A big announcement that her sister had told her about?
For just a moment she thought she was going to be sick, but with her mother’s hand now firmly clamped around her elbow she had no choice but to enter the room beside her as she pushed the door wide.
The room seemed to be crammed with people, every one of them dressed to the nines in their most elegant finery, but the glittering butterfly in their midst, effortlessly outshining them all, was Zara.
So why was it that the first pair of eyes she met were the luminous green ones that belonged to Dan … eyes that only had to glance in her direction to double her pulse rate and send her blood pressure into orbit no matter how serious the medical emergency they were working on.
Hastily, she dragged her gaze away, knowing that she couldn’t afford for anyone to guess just how much it was costing her to keep herself together while her world fell apart around her.
This was the first time that she’d seen her sister since the day that she’d turned up in A and E to be introduced to Dan, and when she’d heard nothing more, Sara had dared to breathe a sigh of relief. Even if they had gone out together, Zara’s attention span was notoriously short and she was certain her fickle sister would soon tire of an escort who would never be at her beck and call.
She was so confident that the two of them hadn’t hit it off together after all that she’d actually been contemplating screwing up her courage to ask Dan out for a drink later in the week, hoping that the two of them could continue the relationship they’d embarked on when she’d joined the department, longing to see where it would lead them.
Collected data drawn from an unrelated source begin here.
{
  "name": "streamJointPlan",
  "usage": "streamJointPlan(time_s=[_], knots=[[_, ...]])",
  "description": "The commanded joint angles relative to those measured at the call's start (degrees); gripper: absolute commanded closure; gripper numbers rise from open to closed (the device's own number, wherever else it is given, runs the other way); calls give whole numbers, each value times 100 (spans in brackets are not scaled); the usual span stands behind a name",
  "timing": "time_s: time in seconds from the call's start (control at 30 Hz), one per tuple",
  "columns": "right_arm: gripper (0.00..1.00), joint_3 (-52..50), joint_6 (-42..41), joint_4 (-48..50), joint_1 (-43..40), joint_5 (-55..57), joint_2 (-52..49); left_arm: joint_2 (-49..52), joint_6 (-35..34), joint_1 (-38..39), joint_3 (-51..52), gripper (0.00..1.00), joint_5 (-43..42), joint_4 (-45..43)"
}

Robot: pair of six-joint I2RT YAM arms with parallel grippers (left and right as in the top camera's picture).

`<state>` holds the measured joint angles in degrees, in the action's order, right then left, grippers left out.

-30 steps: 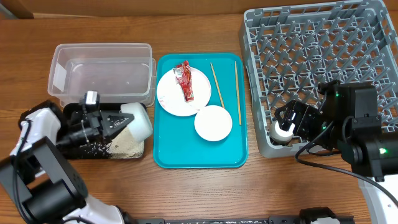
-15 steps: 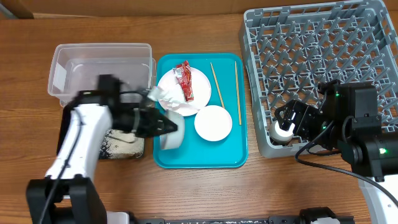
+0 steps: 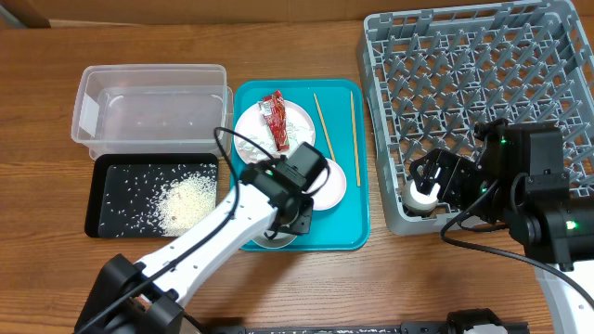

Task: Sort waste into correct bins and load items into the dishwasher
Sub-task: 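Set the emptied bowl back on the teal tray with left gripper, then grasp the red wrapper with left gripper and drop it in the clear bin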

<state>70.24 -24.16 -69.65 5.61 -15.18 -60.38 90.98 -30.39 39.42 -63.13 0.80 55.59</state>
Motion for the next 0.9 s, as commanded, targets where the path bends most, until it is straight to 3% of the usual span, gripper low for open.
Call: streamJointPlan(time_s=[0.0, 0.07, 0.17, 0.4, 0.67, 0.73, 0.83, 0.87], knots=[[3, 109, 35, 35, -33, -11, 55, 57, -332, 37, -254, 58, 778, 50], [3, 109, 35, 35, -33, -13, 55, 52, -105, -107, -546, 43, 774, 74], [3, 109, 35, 35, -33, -13, 55, 52, 243, -439, -1073, 33, 778, -9], [2, 109, 35, 31, -33, -13, 55, 221, 850, -1379, -1381, 34, 501, -1469], [2, 109, 35, 31, -33, -13, 55, 1558, 1014, -1631, -1399, 29, 103, -2570], [2, 109, 35, 31, -33, -13, 55, 1836, 1034, -1624, -1399, 30, 83, -2726], [2, 109, 35, 17, -33, -13, 55, 2232, 1023, -1622, -1401, 51, 116, -2911], [2, 109, 35, 11, -33, -13, 55, 2288, 1014, -1628, -1401, 62, 127, -2933]])
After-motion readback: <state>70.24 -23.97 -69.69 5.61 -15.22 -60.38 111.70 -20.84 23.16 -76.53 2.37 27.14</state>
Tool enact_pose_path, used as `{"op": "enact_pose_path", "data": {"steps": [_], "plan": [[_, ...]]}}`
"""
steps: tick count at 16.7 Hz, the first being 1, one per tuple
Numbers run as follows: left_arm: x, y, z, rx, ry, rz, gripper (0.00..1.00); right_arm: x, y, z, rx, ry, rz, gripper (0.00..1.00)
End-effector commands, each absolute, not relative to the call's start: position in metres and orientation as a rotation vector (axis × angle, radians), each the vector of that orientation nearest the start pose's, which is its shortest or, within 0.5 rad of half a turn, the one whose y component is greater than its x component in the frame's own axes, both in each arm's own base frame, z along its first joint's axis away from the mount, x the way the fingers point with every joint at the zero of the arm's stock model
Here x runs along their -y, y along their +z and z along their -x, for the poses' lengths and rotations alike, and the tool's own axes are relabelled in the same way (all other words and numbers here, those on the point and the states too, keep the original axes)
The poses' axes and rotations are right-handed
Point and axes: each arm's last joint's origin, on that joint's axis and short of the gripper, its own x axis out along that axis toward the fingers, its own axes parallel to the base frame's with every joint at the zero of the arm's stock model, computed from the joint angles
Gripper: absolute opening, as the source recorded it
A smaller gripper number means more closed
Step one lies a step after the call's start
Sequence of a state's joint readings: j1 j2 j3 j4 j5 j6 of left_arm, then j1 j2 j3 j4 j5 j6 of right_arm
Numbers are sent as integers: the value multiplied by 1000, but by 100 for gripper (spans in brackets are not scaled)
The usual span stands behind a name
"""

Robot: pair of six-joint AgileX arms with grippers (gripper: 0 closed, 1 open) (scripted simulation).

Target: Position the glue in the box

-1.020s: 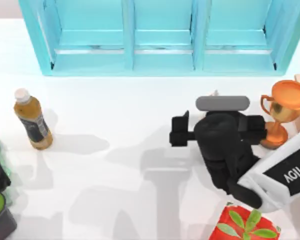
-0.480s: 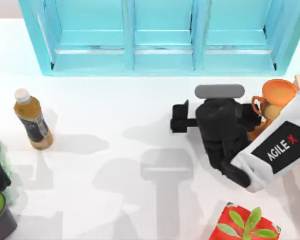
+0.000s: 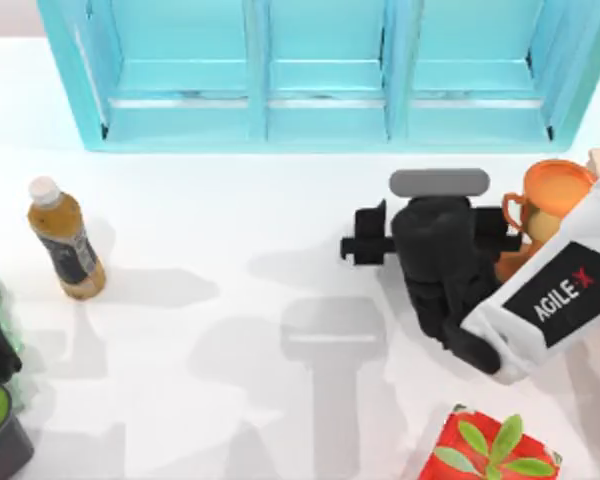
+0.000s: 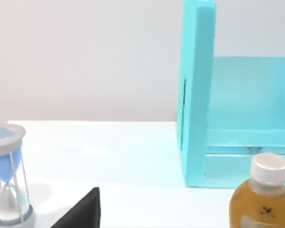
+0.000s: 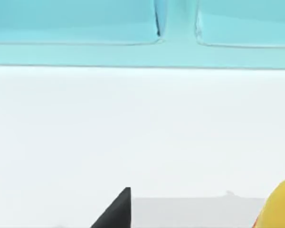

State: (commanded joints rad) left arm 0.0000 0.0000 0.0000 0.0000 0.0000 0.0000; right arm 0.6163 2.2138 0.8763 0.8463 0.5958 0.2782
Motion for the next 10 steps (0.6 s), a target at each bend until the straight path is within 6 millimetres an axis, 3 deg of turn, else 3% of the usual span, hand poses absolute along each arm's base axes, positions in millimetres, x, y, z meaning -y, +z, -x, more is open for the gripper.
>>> {"op": "enact_pose_path", "data": {"steps": [8, 10], "plan": [[1, 160, -106, 0, 0, 0, 100, -208, 42, -320, -398, -14, 14, 2], [1, 160, -106, 0, 0, 0, 100, -208, 42, -320, -398, -14, 14, 0]]}}
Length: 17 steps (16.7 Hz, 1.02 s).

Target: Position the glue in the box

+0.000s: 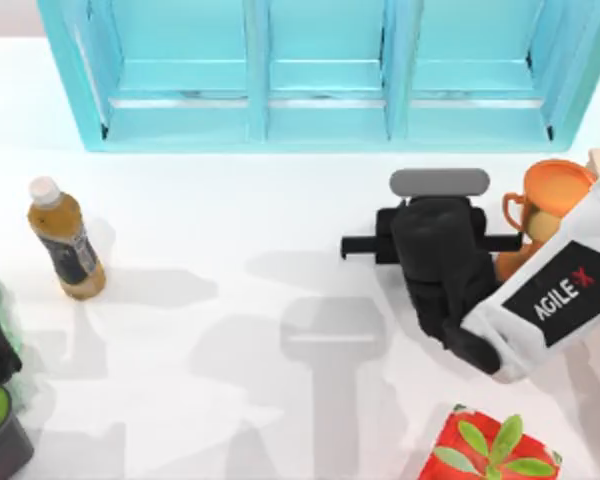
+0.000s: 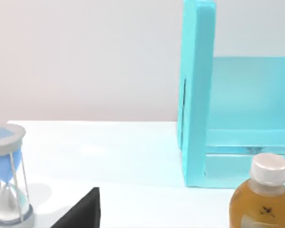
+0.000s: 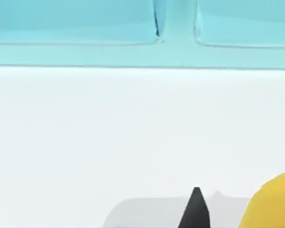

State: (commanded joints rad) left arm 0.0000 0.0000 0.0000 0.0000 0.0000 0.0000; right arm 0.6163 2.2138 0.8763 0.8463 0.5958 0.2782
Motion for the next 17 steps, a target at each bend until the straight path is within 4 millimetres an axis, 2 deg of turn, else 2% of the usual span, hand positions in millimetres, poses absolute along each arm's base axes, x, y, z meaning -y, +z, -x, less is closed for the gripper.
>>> {"op": "enact_pose_path", "data": {"steps": [7, 9, 11, 13, 15, 17], "plan": [[1, 160, -106, 0, 0, 0, 100, -209, 42, -319, -398, -12, 14, 0], [1, 160, -106, 0, 0, 0, 100, -214, 48, -320, -381, -9, -9, 0], [1, 160, -106, 0, 0, 0, 100, -227, 71, -324, -327, -4, -81, 0], [1, 160, -106, 0, 0, 0, 100, -235, 106, -327, -261, -11, -163, 0], [1, 160, -106, 0, 0, 0, 100, -229, 135, -329, -229, -40, -199, 0], [1, 160, -106, 0, 0, 0, 100, -217, 148, -330, -251, -72, -166, 0]]}}
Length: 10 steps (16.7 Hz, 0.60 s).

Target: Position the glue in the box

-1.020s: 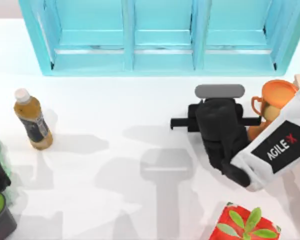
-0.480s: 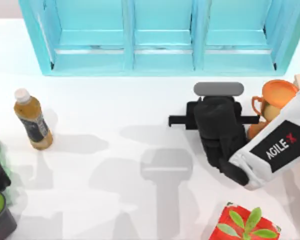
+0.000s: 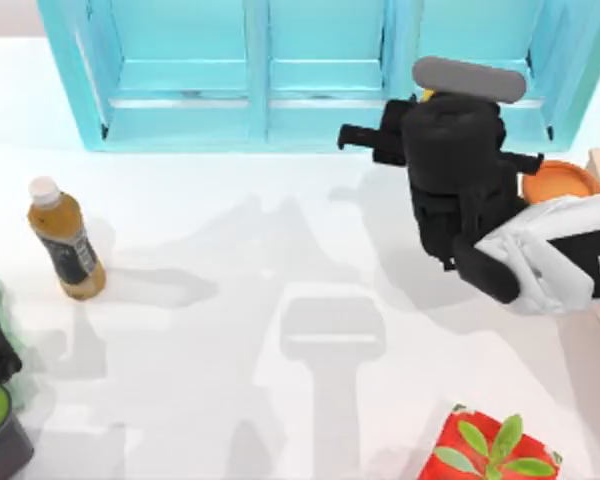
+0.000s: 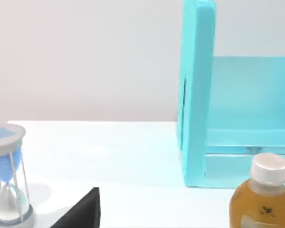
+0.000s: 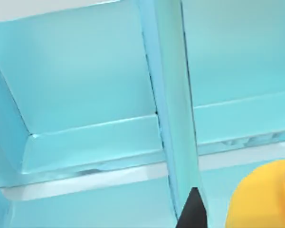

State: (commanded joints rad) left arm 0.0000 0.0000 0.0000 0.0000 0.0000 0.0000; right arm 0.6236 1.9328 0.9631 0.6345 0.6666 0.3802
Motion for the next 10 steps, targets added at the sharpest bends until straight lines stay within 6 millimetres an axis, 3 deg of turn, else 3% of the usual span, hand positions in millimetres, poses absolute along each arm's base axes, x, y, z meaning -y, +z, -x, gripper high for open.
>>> {"op": "enact_pose_path", "data": {"steps": [5, 10], "plan": [[1, 160, -106, 0, 0, 0, 100, -209, 143, -320, -392, -17, 6, 0], [1, 160, -106, 0, 0, 0, 100, -209, 141, -320, -398, -16, 11, 0]]}}
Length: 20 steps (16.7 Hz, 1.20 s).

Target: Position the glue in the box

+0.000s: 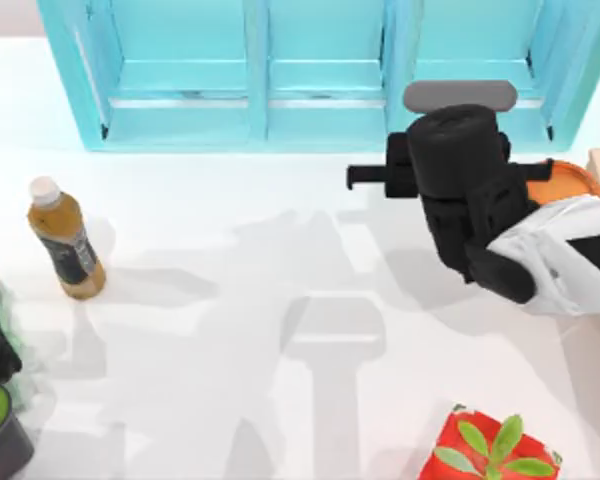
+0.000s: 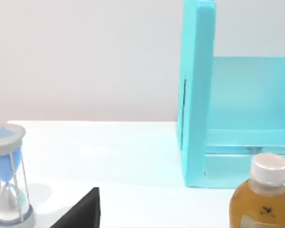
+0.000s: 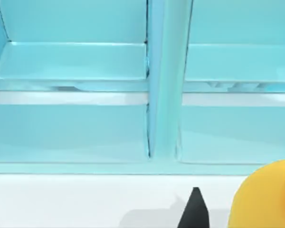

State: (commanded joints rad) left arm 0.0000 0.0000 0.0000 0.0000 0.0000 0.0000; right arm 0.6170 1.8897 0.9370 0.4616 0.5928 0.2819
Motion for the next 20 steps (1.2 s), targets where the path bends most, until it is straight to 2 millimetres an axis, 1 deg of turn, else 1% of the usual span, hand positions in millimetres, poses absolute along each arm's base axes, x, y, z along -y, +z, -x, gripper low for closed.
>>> {"op": "enact_pose_path", "data": {"steps": [2, 3, 4, 6, 7, 9, 12, 14, 16, 18, 20], "plan": [[1, 160, -106, 0, 0, 0, 100, -204, 151, -326, -381, -16, 21, 0], [1, 160, -106, 0, 0, 0, 100, -198, 158, -331, -370, -20, 35, 0], [1, 160, -106, 0, 0, 0, 100, -189, 166, -338, -362, -28, 58, 0], [1, 160, -106, 0, 0, 0, 100, -161, 179, -354, -361, -51, 133, 0], [1, 160, -106, 0, 0, 0, 100, -142, 184, -362, -371, -64, 185, 0], [1, 160, -106, 0, 0, 0, 100, -97, 192, -378, -414, -79, 305, 0], [1, 160, -106, 0, 0, 0, 100, -18, 197, -391, -535, -45, 508, 0], [1, 160, -106, 0, 0, 0, 100, 37, 196, -389, -644, 40, 633, 0], [1, 160, -106, 0, 0, 0, 100, 89, 190, -376, -753, 185, 716, 0], [1, 160, -106, 0, 0, 0, 100, 133, 179, -353, -831, 378, 734, 0], [1, 160, -106, 0, 0, 0, 100, 166, 166, -324, -846, 586, 679, 0]]}}
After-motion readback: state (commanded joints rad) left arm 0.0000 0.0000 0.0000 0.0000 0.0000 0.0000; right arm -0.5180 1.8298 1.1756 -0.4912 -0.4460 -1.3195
The last thing she’d expected was that he and Zara had been carrying on a whirlwind courtship that would result in an engagement. Zara hadn’t dropped a single hint … and she certainly hadn’t phoned her a week ago to invite her to their engagement party.
It was a good job that she’d had years of practice at hiding her feelings from her manipulative sister. Even so, she needed a moment or two to compose herself, grateful for the time it took for her mother to walk across the room to join her father. Then he tapped the edge of his glass to attract everyone’s attention. He beckoned Zara and Daniel to join the two of them in front of the fireplace before he cleared his throat portentously.